The text also cautions us to watch for connections that are by nature asymmetric, such as ADSL lines. We should not measure them against symmetric bandwidth connections as though they would or could operate the same way. The text lists several common network flow types:

  • terminal/host - typically asymmetric, most traffic is from the host (a server or a mainframe) to the terminal (a dumb terminal, or a computer running terminal software)
  • client/server - may be symmetrical, but could be unbalanced in either direction
  • thin client - the server does most of the work in these cases, and lots of traffic flows from the server to the client
  • peer-to-peer - may be symmetric; the text says that it is symmetric, but this depends on the location of frequently used resources
  • server/server - the text mentions that this traffic includes servers advertising services to each other and to the network
  • distributed computing - Some situations require data to be processed on multiple machines because of the size of the data to be processed or because that is the best way to simulate the processing power needed. An example is the SETI at Home project, which shares radio telescope data with the computers of volunteers, is processed on those computers, and the results are uploaded to the central project computers. As the text explains, this situation can be unpredictable. There may be frequent or infrequent exchanges from the task manager (central location) and the distributed computers (various locations)
  • Voice over IP - the text tells us we should expect that the flows to set up and take down connections (client-server) will be separate from the flows of actual voice traffic (peer-to-peer).

The text tells us in every chapter that we should be asking what applications are being used to cause the data flows. The spin in this chapter is to estimate the bandwidth they would use if they were not restricted by any usual means. Estimating the bandwidth can be done for many applications if you can get the data the text suggests we should use:

  • number of stations using the application
  • average idle time between frames (out of the time spent using the application)
  • time to transmit a message, once access to the medium is given

The text offers some examples of the file sizes of several types of data transmissions. We cannot count on these as being applicable to all applications. Some will be larger, for example, web pages using embedded video and animated graphics.

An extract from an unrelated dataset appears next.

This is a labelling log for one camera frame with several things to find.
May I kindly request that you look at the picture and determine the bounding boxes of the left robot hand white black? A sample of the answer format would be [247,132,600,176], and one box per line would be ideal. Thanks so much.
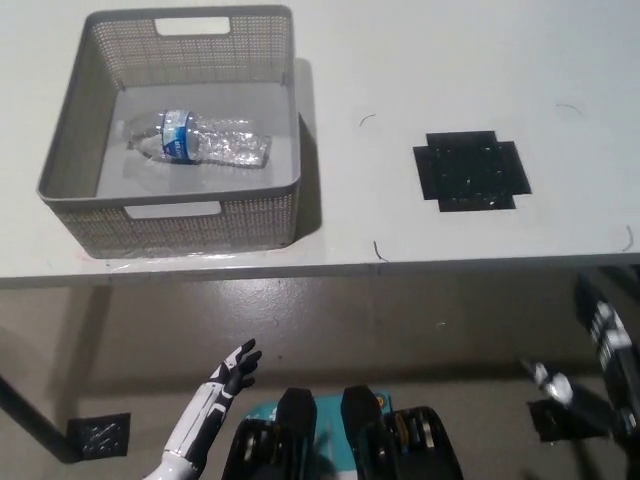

The text also mentions sources of traffic not bound for specific devices, such as broadcasts and multicasts. Broadcasts are typically the worst offenders.

Network Efficiency
  • As the text has mentioned before, larger frames are often more efficient than smaller frames, so larger frame sizes are preferred except when protocols limit their size (e.g. ATM).
  • Windowing adds to efficiency by allowing stations to send several packets at once and to receive one acknowledgment for all of them at once. In a good connection, the window size (the number of packets sent at a time) may be adjusted up. In a bad connections, the window size may be adjusted down.
  • Quality of Service requirements can be set for a network without regard to what the network can actually do. This is a poor procedure, so you should be careful not to become a victim of it.

Week 3 Assignment: Chapters 3 and 4

  • From chapters 3 and 4:
    • Study the Network Health Checklist on pages 83-84.
    • Chapter 3: page 85, Hands-on project, Questions 1-4,
    • Chapter 4: Answer the four questions about the Design Scenario on page 115.